Originally, the utilities were kept in a single utils.py file. However, as the number of utilities grew, it became necessary to split them up into multiple modules. This package contains all the modules that are used by the autograder.

If this is your first time working with Python's package system, you can read more about it here.

In essence, when you import utils, you really import the __init__.py file which is meant to initialize the package. In this case, it imports all the helpful functions from the other modules so that you can use them as if they were all in the same file.

Look in the __init__.py to see which functions are exposed externally and which modules those functions came from. Each function's documentation is with its definition.

Stdout checking


For checking the presence of phrases in the student's output

Simple checking example:

This does not take order into account

expected_phrases = ["Welcome to my program", "Enter a value:",
                    "That number is even!", "Goodbye"]
for phrase in expected_phrases:
    if phrase not in student_output:
        raise AssertionError("Output is wrong!")

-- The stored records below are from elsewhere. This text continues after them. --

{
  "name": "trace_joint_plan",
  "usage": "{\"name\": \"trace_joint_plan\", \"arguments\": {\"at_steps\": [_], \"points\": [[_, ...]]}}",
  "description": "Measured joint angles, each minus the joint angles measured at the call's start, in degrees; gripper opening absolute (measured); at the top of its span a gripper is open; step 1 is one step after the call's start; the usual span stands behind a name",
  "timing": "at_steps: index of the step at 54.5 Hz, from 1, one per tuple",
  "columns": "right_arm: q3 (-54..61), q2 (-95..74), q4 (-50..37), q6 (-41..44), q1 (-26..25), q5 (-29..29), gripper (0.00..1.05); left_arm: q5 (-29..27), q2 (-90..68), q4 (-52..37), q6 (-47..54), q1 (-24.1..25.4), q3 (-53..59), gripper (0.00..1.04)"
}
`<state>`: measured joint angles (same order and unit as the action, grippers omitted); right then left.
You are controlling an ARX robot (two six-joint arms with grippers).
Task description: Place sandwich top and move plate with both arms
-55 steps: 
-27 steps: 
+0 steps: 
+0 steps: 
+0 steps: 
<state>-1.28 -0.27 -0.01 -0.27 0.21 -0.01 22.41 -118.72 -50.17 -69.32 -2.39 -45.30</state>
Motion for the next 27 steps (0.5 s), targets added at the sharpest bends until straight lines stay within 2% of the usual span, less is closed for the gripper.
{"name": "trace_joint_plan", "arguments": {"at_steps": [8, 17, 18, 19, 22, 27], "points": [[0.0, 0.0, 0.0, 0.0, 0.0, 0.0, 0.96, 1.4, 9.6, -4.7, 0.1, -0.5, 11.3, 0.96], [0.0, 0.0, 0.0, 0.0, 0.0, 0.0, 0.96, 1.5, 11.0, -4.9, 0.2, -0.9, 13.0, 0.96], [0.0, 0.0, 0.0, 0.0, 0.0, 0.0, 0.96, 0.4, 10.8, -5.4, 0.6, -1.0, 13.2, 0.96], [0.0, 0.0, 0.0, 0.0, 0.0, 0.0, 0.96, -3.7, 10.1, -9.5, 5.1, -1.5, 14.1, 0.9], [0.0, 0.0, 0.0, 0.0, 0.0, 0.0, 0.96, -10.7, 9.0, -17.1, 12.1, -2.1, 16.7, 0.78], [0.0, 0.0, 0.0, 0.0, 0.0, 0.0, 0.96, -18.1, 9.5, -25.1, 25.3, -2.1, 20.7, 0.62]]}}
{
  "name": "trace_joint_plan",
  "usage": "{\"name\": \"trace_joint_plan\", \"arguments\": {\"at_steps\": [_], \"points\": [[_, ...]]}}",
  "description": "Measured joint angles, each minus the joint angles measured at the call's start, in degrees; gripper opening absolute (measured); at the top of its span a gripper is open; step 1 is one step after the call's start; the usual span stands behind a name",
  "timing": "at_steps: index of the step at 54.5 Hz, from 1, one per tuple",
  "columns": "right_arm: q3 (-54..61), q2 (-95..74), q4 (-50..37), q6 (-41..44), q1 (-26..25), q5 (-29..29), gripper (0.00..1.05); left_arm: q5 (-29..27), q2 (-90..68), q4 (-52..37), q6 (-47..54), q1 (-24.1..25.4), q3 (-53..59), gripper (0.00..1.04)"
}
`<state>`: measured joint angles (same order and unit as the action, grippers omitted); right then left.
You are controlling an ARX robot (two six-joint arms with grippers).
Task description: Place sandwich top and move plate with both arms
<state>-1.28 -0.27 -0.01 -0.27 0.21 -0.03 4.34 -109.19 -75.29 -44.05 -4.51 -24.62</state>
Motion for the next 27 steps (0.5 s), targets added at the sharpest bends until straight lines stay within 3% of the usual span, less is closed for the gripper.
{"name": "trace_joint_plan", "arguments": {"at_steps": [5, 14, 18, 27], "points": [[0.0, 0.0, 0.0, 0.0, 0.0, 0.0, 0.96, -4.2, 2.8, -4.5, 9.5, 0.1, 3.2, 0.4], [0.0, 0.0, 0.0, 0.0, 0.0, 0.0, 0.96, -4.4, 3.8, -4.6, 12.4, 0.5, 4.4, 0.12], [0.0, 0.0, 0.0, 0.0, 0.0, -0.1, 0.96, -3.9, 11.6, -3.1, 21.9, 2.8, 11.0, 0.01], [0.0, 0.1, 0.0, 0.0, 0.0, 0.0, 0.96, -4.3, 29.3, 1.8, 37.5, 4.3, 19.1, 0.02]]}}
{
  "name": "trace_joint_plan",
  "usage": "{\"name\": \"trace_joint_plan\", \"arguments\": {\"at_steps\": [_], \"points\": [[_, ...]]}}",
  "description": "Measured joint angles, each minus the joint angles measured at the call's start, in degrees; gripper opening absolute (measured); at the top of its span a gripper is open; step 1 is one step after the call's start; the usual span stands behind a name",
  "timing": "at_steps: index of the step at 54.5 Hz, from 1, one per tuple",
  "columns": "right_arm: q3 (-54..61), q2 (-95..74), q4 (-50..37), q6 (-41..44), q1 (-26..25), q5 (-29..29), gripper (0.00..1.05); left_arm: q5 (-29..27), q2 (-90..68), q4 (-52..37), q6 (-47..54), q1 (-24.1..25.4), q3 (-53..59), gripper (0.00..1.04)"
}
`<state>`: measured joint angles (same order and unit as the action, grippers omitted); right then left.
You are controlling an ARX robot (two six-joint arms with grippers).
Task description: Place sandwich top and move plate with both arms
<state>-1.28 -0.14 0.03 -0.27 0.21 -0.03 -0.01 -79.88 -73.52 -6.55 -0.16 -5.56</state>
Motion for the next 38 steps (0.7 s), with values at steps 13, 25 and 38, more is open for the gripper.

Based on the above example, the phrases could have been given in any order by the student, and it would still pass. If instead you use utils.phrases_out_of_order, it will not allow them to be out of order.

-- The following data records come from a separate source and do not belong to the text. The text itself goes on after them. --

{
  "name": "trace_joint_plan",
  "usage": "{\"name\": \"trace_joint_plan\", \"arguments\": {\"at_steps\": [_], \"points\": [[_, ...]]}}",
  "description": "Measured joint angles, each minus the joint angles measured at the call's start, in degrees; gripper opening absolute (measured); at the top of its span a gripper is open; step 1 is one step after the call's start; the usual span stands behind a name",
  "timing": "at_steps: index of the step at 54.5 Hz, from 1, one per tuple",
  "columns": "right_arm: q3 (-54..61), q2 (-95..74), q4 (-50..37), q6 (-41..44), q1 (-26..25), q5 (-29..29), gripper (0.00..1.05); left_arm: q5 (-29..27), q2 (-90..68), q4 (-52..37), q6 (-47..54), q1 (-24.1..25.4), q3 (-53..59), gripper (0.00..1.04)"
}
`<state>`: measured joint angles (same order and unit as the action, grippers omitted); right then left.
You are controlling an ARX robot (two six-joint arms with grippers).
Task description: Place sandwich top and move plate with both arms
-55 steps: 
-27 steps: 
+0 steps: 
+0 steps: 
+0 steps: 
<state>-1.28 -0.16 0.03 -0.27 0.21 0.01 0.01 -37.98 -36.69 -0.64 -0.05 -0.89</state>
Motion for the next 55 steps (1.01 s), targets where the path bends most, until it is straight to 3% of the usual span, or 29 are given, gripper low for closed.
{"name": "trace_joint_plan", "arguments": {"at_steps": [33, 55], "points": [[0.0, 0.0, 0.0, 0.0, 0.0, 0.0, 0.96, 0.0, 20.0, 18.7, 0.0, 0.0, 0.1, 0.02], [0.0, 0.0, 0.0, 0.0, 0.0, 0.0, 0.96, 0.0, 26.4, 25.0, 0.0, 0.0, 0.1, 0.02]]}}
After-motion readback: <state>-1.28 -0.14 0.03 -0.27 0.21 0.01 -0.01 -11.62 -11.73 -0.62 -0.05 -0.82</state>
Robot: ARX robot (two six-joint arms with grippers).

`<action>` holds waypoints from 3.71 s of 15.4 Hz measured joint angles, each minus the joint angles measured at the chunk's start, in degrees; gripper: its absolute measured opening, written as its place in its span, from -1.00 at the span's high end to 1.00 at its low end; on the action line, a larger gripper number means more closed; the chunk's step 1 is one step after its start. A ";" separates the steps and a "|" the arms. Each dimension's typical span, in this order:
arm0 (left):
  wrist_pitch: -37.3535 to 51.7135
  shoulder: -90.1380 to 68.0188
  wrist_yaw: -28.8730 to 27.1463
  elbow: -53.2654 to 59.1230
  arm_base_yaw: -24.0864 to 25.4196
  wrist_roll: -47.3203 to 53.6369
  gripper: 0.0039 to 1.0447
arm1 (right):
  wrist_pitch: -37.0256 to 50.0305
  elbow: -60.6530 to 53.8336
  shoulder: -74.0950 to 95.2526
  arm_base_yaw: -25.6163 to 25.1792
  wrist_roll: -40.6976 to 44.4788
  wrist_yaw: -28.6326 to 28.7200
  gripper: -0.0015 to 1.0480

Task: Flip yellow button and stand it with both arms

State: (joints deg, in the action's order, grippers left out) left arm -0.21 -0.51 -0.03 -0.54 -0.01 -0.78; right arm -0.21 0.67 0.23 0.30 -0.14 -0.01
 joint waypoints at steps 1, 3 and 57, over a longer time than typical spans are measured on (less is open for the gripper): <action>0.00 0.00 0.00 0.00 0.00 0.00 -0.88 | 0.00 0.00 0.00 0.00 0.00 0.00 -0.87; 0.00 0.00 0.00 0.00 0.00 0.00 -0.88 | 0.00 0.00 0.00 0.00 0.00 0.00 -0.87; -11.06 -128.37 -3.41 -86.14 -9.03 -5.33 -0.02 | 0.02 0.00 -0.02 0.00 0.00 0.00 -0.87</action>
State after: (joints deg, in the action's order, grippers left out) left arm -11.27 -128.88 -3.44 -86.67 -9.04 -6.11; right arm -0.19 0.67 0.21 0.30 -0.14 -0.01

Example using utils.phrases_out_of_order:

import utils 

expected_phrases = ["Welcome to my program", "Enter a value:",
                    "That number is even!", "Goodbye"]
missing_indexes = utils.phrases_out_of_order(expected_phrases, student_output)

if 0 in missing_indexes:
    print("Something is wrong with your welcome message")

if len(missing_indexes) > 0:
    raise AssertionError("Output is wrong!")

Once the first phrase is found ("Welcome to my program"), all the characters that came before the first phrase are ignored when searching for the next phrase. This ensures that "Enter a value:" was printed at some point after "Welcome to my program" when the cases pass.

You can also use check_phrases to have hints automatically made, depending on what hint level you use; however, this does give less control.